Tartarus, A Realm of Punishment
Like Mother Earth, Gaea, and Father Sky, Uranus, Tartarus came into existence from the void of Chaos. It was not only a primordial force, but also a place, a deep abyss located far below Hades, where the most wicked were sent after death to suffer and be tormented for their crimes. According to Plato, a famous philosopher of ancient Greece, this is where the souls of the dead were judged. Greek poet Hesiod said that Tartarus was the third god to come alive at the beginning of time, after Chaos and Gaea. He also stated (in other words) that the distance from Hades to Tartarus was the same as the distance between the earth and the sky. In Homer’s epic Iliad, Zeus, the god of Olympian gods, said the same.

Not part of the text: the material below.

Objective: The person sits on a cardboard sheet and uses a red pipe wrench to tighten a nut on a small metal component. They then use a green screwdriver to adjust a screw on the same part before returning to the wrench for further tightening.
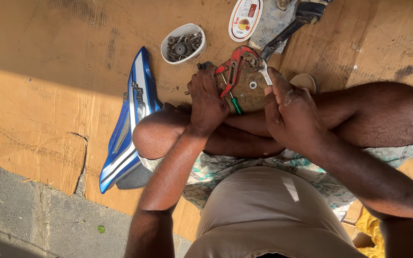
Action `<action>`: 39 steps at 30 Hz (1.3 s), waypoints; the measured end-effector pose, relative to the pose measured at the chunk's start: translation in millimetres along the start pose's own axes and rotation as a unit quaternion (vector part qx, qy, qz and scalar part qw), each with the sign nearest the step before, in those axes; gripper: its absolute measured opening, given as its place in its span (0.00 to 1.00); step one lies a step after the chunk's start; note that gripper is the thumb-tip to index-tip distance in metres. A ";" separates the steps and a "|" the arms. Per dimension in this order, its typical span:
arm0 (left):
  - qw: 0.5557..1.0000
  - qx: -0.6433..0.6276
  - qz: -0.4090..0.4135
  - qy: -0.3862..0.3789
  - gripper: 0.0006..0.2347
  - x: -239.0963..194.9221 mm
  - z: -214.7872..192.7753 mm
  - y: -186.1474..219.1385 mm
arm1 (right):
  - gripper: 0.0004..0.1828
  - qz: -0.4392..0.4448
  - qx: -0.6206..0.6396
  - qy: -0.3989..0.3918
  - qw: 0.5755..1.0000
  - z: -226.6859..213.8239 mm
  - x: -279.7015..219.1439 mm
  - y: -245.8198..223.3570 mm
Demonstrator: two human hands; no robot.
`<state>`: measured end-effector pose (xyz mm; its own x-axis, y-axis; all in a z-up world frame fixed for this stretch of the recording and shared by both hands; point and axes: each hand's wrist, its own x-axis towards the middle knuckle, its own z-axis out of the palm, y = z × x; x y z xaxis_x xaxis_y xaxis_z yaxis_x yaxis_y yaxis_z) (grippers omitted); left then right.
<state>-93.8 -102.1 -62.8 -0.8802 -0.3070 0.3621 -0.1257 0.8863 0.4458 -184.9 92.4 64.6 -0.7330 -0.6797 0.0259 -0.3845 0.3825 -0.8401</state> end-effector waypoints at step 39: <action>0.982 -0.124 -0.133 -0.052 0.29 -14.4 36.1 -0.6 | 0.27 0.250 0.317 0.009 0.915 62.9 52.2 44.4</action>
<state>-97.6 -85.7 -97.9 -0.8745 -0.4683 0.1263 -0.2536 0.6634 0.7040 -205.0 34.5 -5.4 -0.7390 -0.5066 -0.4441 0.4005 0.1999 -0.8943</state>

Tartarus and Gaea, together, bore Typhon, a giant serpent monster who challenged Zeus for his seat as the most supreme. After a large, violent battle, when the monster finally lost, he was imprisoned in Tartarus. It is also possible that he was instead buried under Mount Etna.
When the Titan Cronus ruled over the second generation of gods, he kept the one-eyed Cyclopes in Tartarus, along with the Centimanes, giants that had a hundred hands and fifty heads. These creatures were stronger than Cronus and the other Titans, which is probably why Zeus freed them–to get the help he and the other Olympians needed to win the ten year war. The thunder god first had to defeat the Campe, or a monster that was basically a female dragon. When he did, he set the giants loose and together, they overpowered the Titans. Cronus and the others were imprisoned in Tartarus while some such as Prometheus and Metis were spared from an eternity of torment.
Aeacus, Minos and MinosRhadamanthus were kings who later become judges who decided which souls went to Hades and which went to Tartarus.